• _Work required_
Go through the data below and return each line where the string "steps" occurs.

■ ■ ■

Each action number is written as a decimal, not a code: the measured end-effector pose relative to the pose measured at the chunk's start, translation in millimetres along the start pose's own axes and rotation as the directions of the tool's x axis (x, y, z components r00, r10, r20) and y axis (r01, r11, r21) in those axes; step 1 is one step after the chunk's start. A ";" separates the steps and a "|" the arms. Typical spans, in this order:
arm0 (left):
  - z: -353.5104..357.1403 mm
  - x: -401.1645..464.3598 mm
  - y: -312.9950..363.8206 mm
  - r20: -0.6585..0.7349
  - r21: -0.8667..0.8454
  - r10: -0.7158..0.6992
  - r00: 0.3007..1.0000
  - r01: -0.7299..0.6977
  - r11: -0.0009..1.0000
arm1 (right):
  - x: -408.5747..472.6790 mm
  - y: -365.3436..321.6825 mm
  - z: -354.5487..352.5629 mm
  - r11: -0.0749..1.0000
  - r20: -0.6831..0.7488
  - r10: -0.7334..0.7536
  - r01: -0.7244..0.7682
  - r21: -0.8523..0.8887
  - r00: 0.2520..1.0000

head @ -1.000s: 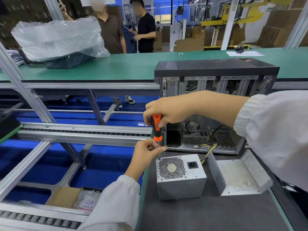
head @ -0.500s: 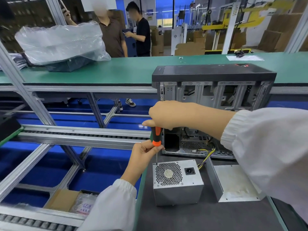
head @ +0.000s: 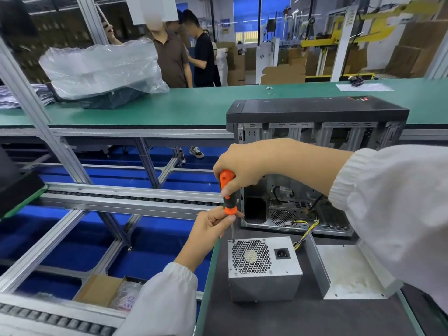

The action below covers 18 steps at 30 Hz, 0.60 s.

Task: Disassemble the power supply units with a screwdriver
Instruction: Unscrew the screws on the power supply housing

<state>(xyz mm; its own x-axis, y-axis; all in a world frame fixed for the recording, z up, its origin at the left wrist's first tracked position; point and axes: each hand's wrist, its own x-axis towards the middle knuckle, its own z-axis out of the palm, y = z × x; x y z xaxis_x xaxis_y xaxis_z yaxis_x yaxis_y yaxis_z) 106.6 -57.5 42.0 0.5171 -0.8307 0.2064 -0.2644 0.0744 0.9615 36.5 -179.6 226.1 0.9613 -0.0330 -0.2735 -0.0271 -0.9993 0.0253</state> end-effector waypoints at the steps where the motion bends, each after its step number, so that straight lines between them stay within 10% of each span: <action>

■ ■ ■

• _Task answer_
Each action number is written as a decimal, not a code: the measured end-effector pose relative to the pose measured at the chunk's start, translation in millimetres along the start pose's own axes and rotation as the directions of the tool's x axis (x, y, z components r00, r10, r20) and y axis (r01, r11, r21) in those axes; step 1 is one step after the chunk's start. A ";" separates the steps and a "|" the arms. Typical spans, in this order:
The action below covers 18 steps at 30 Hz, 0.60 s.
<state>(xyz mm; its own x-axis, y-axis; all in a world frame fixed for the recording, z up, its origin at the left wrist's first tracked position; point and axes: each hand's wrist, its own x-axis towards the middle knuckle, its own z-axis out of the palm, y = z × x; x y z xaxis_x xaxis_y xaxis_z yaxis_x yaxis_y yaxis_z) 106.6 -57.5 42.0 0.5171 -0.8307 0.2064 -0.2644 0.0744 0.9615 36.5 -179.6 226.1 0.9613 -0.0330 -0.2735 -0.0271 -0.9993 0.0253</state> end-effector waypoints at the steps where the motion bends, each after its step number, so that straight lines between them stay within 10% of each span: <action>

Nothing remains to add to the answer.